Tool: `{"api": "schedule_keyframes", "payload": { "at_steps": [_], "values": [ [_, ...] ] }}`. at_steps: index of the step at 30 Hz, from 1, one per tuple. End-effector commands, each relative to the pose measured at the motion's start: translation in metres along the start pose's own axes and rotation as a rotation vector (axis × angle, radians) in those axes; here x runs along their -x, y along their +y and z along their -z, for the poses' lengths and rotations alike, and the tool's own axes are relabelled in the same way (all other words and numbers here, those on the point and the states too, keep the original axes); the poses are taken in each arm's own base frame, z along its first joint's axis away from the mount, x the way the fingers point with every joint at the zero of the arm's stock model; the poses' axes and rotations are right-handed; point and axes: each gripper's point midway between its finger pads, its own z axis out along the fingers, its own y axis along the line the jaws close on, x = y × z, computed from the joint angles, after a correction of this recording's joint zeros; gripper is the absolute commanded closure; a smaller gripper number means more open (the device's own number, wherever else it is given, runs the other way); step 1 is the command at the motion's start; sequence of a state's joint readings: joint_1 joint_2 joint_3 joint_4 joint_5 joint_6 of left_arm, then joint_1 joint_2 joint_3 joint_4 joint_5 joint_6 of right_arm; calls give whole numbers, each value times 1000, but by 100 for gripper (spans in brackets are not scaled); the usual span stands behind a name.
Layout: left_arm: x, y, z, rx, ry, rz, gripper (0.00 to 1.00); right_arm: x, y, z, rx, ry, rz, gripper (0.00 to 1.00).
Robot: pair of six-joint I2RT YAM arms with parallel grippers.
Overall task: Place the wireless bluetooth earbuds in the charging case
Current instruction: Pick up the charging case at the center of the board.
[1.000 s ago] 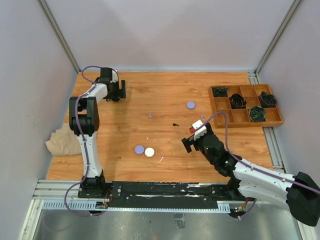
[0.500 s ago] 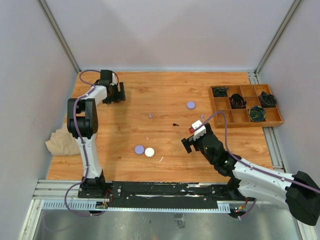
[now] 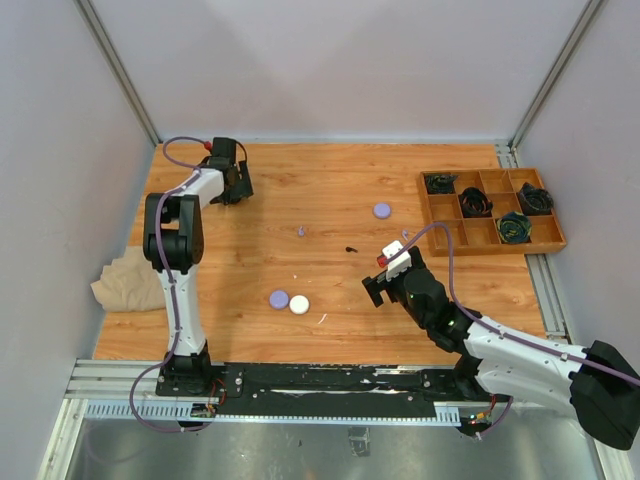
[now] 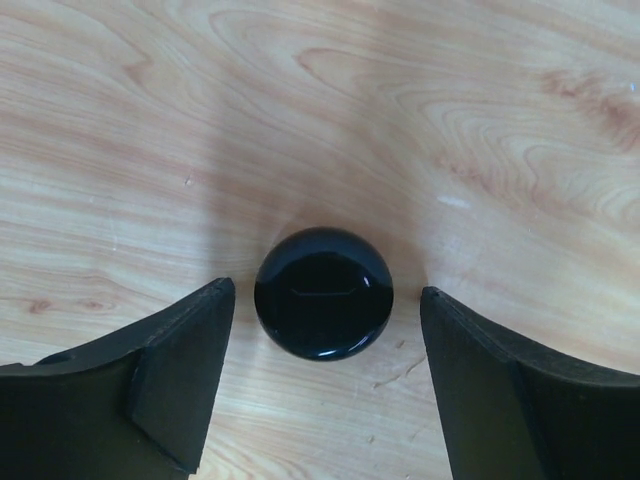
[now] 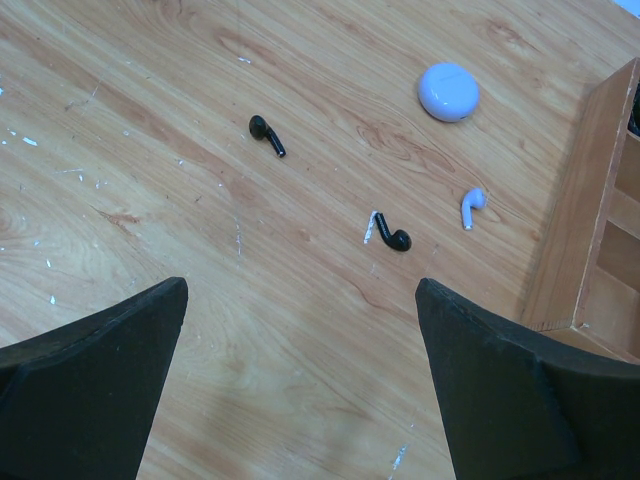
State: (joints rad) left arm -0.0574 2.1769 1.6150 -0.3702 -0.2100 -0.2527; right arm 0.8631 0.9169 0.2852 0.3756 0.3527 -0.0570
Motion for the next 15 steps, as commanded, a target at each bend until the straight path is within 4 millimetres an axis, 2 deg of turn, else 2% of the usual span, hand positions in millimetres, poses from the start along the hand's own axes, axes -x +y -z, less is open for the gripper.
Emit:
{"api": "schedule_keyframes", "payload": {
  "at_steps": [1,7,15],
  "values": [
    [-2,0,-12,53,1,50,22,14,-8,-2,-32,-22,-6,1],
    [-7,0,-15,62,20,66,28,15,-8,-1,-29,-25,-7,1],
    [-13,-1,-11,57,23,68,43,16,-6,-1,-20,-30,-16,1]
  ]
}}
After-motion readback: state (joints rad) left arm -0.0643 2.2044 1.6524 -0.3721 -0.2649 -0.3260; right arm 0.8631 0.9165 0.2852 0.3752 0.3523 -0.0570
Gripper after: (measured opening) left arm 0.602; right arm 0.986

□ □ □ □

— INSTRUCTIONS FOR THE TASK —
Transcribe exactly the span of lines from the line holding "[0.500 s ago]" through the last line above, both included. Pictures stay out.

— WRITTEN REPLY —
[0.500 s ago] 
[now] 
[now] 
[now] 
State: (joints rad) left arm -0.0574 2.1769 1.6150 -0.3702 -0.2100 -0.2527; right arm 0.8631 0.9169 0.2852 0.3756 0.3527 -0.0570
Motion for the next 15 steps, as commanded, a target at each bend until the straight path is within 4 millimetres an axis, 2 deg of turn, else 2% of the usual span, hand positions in millimetres, poses from the start along the hand's own axes, axes -x +y -z, less is open for the gripper.
Emit:
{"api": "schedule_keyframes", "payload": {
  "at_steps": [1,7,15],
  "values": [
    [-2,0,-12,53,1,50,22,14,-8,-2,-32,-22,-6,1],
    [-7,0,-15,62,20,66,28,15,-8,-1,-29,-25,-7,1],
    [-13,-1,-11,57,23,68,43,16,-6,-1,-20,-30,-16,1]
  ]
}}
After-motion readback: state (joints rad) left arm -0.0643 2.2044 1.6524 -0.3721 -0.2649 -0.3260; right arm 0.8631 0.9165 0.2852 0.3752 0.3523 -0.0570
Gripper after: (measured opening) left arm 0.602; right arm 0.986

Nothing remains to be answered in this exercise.